A maternidade nos últimos tempos vem sendo encarada de forma diferente pelas mamães desta nova geração. Tornou-se comum vê-las permanecer em casa cuidando de seus filhos pequenos, em vez de utilizarem escolinhas, babás ou uma vovó disponível.
Não é uma decisão fácil escolher entre a maternidade e a carreira, mesmo que por um tempo determinado. É uma tortura ficar em casa, é uma tortura sair de casa, com um agravante, serem ainda recriminadas por terem assumido a maternidade, como se estivessem contribuindo para um retrocesso no Movimento Feminista conquistado a duras penas pelas gerações anteriores.
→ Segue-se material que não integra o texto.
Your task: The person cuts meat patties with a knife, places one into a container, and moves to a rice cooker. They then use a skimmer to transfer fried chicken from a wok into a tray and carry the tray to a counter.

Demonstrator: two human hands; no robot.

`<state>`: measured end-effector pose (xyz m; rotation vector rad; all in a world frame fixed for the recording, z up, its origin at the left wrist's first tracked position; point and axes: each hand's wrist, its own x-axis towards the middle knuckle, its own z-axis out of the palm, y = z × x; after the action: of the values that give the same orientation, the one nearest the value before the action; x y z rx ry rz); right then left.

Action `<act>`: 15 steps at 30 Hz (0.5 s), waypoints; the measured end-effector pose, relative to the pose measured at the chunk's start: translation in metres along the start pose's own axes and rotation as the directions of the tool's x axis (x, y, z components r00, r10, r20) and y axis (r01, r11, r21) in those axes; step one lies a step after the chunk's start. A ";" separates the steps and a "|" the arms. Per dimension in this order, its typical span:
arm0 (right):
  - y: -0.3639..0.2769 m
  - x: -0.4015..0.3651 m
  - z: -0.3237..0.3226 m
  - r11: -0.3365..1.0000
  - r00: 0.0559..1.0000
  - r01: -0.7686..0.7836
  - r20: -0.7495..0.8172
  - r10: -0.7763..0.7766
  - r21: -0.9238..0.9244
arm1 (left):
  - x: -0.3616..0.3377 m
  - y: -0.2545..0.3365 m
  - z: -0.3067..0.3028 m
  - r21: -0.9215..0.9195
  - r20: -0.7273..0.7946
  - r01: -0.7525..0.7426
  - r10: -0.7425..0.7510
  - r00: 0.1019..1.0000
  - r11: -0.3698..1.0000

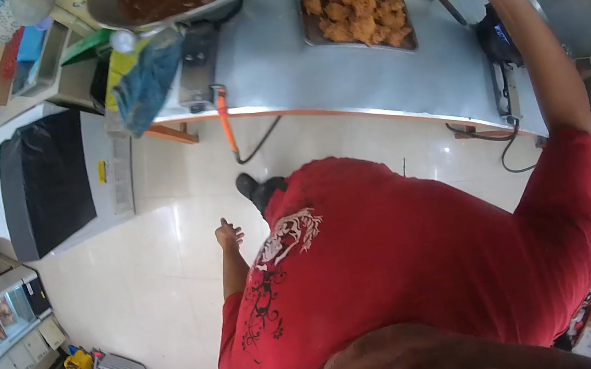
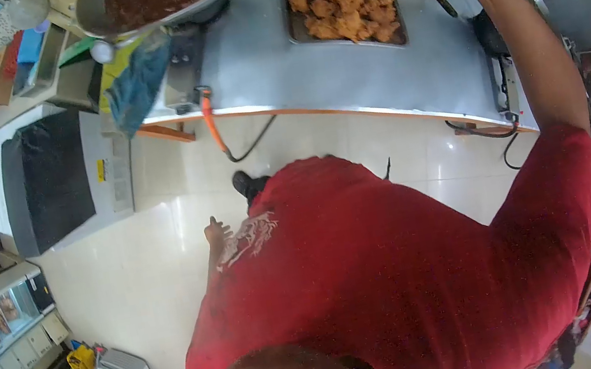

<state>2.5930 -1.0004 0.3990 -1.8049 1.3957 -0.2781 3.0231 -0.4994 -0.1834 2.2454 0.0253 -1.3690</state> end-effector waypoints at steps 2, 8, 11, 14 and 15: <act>0.011 0.000 -0.021 0.987 0.998 -0.004 0.060 -0.006 0.158 | -0.014 -0.019 0.041 -0.050 0.027 0.065 -0.064 0.998 0.997; 0.045 -0.021 -0.088 0.997 0.998 0.056 -0.035 -0.058 -0.044 | -0.115 -0.010 0.113 0.129 -0.010 0.159 -0.159 0.987 0.979; 0.073 -0.047 -0.122 0.990 0.983 0.072 -0.159 -0.091 -0.117 | -0.118 -0.018 0.126 0.176 -0.024 0.167 -0.165 0.986 0.970; 0.100 -0.081 -0.150 0.966 0.945 -0.063 -0.327 -0.023 -0.252 | -0.110 -0.022 0.128 0.165 -0.012 0.192 -0.193 0.981 0.967; 0.096 -0.094 -0.152 0.953 0.936 -0.113 -0.351 0.008 -0.280 | -0.107 -0.017 0.127 0.189 -0.005 0.159 -0.161 0.987 0.969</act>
<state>2.3989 -0.9922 0.4563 -2.0195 1.8188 -0.3848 2.8611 -0.5130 -0.1476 2.4379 0.0780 -1.5242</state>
Claro que as conquistas foram muito importantes, passamos a ter voz, independência, respeito pessoal e profissional, mas exatamente por tudo isso é hora de conquistar também as delícias de ser mãe, curtir as fases da criança, estar presente nas suas primeiras palavras, decidir sobre sua alimentação, educar, ensinar e sonhar seu futuro. A saída da concha, do lar, dos afazeres intermináveis, da falta de meta foi muito importante, entendo o receio de retroceder no tempo e voltar a ser “Amélia”, mas é preciso ter direito às escolhas, ao que faz bem,ao que deixa feliz. Isso inclui tudo, desde as suas essências femininas até o respeito pelo Planeta.
Retomar, repensar as atitudes. Não precisa ser um gênio para entender que o caminho que estávamos seguindo não nos priorizava como seres e sim como coisas. Por isso aceitávamos o uso indiscriminado de venenos em nossa alimentação, dos materiais descartáveis em nossa vida, da falta de tempo para nossa família, o culto do ter em vez do ser.